ABOUT THIS EXERCISE: Within the listing below, how many lines hold the string "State"? Only the number is wanted.

RECORDS FOR PROCESSING:
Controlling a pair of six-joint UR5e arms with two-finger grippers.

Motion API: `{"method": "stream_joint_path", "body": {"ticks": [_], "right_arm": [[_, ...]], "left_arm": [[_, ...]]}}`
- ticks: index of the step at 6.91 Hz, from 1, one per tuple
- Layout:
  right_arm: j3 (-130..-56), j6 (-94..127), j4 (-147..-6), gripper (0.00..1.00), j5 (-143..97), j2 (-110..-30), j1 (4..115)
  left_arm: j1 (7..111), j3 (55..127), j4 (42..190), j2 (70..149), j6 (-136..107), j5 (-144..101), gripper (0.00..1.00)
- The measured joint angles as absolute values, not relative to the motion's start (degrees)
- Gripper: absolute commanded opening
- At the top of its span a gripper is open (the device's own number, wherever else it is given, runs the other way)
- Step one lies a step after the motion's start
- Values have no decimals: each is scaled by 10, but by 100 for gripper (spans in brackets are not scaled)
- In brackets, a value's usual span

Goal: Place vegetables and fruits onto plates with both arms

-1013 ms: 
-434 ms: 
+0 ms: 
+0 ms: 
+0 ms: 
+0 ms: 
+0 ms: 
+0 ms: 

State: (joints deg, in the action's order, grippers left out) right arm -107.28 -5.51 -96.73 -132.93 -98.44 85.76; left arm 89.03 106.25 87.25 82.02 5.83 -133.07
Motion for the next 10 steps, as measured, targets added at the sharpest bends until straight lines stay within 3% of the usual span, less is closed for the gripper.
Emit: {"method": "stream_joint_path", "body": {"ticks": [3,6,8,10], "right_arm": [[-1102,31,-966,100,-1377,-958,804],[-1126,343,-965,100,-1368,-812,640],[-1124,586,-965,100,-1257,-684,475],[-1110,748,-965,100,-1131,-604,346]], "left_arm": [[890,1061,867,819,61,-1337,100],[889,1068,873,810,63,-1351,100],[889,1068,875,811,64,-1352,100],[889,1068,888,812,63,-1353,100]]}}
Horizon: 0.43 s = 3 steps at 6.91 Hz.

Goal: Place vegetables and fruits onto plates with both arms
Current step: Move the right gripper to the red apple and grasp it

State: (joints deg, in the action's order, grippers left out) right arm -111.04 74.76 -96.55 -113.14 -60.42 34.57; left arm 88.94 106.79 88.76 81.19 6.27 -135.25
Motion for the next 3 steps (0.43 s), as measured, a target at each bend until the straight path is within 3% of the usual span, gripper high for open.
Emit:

TASK ANSWER: 2